■ GOAL OF THE EXERCISE: Could you restate word for word the lines running from the one with "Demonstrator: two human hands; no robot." to the end of the data, both ends included, but without pictures?

**** RECORDED INFORMATION

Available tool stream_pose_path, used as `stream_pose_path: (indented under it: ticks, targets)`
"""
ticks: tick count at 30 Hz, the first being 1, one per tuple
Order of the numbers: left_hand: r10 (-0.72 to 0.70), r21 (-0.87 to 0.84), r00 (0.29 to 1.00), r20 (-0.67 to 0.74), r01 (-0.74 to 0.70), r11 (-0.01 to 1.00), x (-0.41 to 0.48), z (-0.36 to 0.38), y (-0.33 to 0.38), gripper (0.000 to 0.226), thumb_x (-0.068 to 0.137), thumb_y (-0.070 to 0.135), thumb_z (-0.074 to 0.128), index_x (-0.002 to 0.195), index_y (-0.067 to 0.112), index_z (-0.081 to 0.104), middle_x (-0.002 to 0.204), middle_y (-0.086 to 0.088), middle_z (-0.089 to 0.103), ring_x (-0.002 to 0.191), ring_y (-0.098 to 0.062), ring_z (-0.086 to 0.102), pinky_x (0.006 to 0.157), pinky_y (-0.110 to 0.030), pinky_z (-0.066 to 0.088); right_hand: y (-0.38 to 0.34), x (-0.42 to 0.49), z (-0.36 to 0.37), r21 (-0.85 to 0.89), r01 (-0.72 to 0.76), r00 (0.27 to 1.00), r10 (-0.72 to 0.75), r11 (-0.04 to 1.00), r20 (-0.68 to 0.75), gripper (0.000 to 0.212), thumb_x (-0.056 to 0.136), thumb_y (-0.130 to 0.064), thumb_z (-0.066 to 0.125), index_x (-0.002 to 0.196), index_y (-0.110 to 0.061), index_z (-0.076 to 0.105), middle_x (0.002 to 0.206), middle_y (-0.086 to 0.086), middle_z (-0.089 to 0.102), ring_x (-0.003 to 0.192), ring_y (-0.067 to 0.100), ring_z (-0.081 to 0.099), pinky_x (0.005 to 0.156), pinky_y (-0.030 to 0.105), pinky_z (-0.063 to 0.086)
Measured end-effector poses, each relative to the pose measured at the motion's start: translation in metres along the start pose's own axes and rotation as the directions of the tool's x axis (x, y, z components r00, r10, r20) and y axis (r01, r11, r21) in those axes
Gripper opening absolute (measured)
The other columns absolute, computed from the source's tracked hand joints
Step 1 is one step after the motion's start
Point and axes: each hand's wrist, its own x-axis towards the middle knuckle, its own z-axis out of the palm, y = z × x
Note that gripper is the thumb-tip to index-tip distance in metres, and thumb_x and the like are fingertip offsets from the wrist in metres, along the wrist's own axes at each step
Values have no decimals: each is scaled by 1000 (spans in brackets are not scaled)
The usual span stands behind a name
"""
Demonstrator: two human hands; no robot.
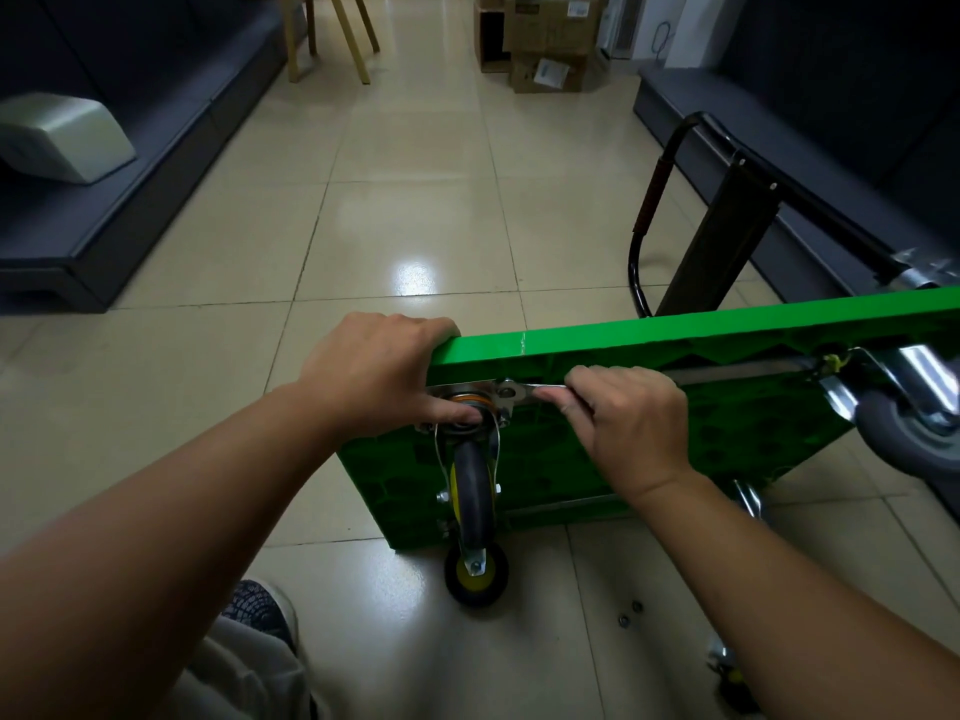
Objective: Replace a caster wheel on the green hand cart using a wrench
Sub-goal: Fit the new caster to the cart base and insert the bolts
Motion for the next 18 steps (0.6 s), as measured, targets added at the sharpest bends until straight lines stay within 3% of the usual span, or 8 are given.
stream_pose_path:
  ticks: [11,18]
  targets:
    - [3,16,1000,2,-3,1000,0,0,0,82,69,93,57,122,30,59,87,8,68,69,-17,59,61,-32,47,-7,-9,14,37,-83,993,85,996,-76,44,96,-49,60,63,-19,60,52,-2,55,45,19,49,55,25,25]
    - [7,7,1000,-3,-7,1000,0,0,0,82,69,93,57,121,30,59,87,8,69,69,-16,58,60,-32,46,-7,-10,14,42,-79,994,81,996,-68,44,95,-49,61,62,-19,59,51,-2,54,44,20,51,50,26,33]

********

■ SOLVED EXERCISE:
Demonstrator: two human hands; no robot.
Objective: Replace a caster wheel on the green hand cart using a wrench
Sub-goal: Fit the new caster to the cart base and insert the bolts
Motion for the next 18 steps (0.6 s), as measured, targets added at the sharpest bends until straight lines stay within 3% of the usual span, or 8 are given.
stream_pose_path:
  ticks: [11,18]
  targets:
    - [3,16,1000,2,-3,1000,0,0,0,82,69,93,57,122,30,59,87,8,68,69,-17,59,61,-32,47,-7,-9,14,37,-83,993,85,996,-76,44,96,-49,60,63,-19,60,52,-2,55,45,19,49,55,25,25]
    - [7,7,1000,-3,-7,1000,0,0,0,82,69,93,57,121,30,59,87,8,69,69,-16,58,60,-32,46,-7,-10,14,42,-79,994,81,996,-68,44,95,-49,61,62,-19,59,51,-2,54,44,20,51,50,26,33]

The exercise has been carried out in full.